Capturing emotions was also the goal of A&M-CC Theater Club students. Beginning Sept. 13, students in the 20-member club took handheld audio tape recorders and walked around campus, interviewing other students about their reactions to the terrorist attacks.
Fernando Albiar, a student and co-coordinator of the project, said following the tragedy he and his fellow club members were searching for something they could do to help. They decided that what they could contribute was simple: ask people how they felt. "I know that after people talked to us, it was real cathartic and they feel better. Everyone we've talked to has got something off (his or her) chest," he said.
In what has turned out to be a campus-wide arts effort, the photography of Riley's students and the expressive monoliths created by Reuter and his students will be used as part of a play that the Theater Club students plan on writing, using the recorded reactions as base material.
Artist response
It's not yet clear when everything will come together for the first performance, but theater professor Don Luna says he hopes it will happen before the semester ends.
Throughout history, artists have always responded to tragedy.

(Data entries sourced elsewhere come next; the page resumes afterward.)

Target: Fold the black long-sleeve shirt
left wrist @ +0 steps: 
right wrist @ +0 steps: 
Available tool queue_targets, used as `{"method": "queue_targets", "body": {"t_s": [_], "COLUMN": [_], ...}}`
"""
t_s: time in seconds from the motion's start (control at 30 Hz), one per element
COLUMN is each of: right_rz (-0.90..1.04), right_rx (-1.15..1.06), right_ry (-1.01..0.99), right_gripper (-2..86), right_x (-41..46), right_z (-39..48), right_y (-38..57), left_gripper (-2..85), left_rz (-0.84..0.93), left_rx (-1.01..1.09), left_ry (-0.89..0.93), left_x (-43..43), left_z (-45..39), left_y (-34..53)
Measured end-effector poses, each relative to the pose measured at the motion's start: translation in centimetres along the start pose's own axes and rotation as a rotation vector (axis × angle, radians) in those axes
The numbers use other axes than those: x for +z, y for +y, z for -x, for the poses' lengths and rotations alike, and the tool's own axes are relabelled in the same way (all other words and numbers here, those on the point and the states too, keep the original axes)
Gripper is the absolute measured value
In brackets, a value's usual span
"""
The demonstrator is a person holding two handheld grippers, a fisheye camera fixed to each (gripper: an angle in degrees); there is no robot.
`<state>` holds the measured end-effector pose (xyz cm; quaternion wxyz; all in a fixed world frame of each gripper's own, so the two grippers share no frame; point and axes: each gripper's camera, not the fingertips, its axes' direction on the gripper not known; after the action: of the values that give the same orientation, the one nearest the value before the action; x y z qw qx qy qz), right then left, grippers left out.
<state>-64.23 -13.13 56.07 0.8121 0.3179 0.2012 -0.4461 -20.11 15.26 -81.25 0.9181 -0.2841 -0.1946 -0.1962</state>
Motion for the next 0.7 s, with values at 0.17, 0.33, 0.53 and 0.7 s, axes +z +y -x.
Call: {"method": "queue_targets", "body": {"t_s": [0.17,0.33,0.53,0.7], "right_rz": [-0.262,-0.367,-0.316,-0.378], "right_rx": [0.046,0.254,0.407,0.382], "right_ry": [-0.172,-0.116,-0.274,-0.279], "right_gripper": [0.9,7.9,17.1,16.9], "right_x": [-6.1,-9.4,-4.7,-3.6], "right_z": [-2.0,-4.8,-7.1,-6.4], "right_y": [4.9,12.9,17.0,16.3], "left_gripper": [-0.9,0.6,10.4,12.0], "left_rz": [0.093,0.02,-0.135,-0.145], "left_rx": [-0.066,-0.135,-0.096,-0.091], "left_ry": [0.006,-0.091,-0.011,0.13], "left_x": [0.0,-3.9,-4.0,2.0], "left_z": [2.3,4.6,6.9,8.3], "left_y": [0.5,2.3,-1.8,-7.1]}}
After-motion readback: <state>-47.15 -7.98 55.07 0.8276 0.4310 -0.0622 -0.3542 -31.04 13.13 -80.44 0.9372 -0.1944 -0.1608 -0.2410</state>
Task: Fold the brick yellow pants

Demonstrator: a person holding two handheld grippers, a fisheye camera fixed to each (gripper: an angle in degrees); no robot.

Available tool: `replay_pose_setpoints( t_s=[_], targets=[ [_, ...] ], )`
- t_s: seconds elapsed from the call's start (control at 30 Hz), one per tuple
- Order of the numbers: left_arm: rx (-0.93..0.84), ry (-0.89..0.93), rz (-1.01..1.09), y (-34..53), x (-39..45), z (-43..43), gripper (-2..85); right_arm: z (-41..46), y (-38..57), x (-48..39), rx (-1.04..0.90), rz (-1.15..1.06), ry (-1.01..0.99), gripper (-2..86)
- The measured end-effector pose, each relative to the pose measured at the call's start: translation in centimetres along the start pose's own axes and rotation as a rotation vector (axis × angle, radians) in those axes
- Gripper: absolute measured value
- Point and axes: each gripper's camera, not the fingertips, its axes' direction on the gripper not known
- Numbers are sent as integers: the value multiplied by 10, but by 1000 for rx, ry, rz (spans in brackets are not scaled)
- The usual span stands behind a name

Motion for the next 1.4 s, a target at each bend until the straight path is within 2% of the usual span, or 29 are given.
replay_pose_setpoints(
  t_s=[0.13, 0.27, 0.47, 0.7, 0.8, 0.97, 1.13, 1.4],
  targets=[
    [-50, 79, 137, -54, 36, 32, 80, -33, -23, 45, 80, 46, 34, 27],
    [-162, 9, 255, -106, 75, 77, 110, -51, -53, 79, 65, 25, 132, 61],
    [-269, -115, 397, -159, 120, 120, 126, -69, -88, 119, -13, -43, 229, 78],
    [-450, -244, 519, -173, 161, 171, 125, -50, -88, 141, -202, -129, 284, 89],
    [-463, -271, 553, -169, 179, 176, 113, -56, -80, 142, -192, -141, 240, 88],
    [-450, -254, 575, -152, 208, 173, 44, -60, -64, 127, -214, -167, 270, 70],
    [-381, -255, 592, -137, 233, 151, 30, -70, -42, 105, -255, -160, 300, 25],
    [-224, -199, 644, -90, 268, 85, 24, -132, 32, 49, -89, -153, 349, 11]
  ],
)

In the 20th century, Picasso painted the epic "Guernica" as a response to the death of innocents in war; photographer Huynh Cong Ut's picture of a girl burned by napalm became one of the most memorable and tragic images from the Vietnam War; and, in a play similar in concept to Theater Club's project, Anna Deavere Smith used people's reactions to the 1992 Los Angeles riots as the basis for "Twilight: Los Angeles, 1992." That play went on to appear on Broadway and was nominated for two Tony awards.
"Art, at its core, is the expression of feelings," said Scott Miller, one of Riley's photography students. "That afternoon was an opportunity to express emotions in a photo medium."
Ben Philipp, the president of the Theater Club, put it another way: "It's not so much that we're contributing to history, but that we're preserving it."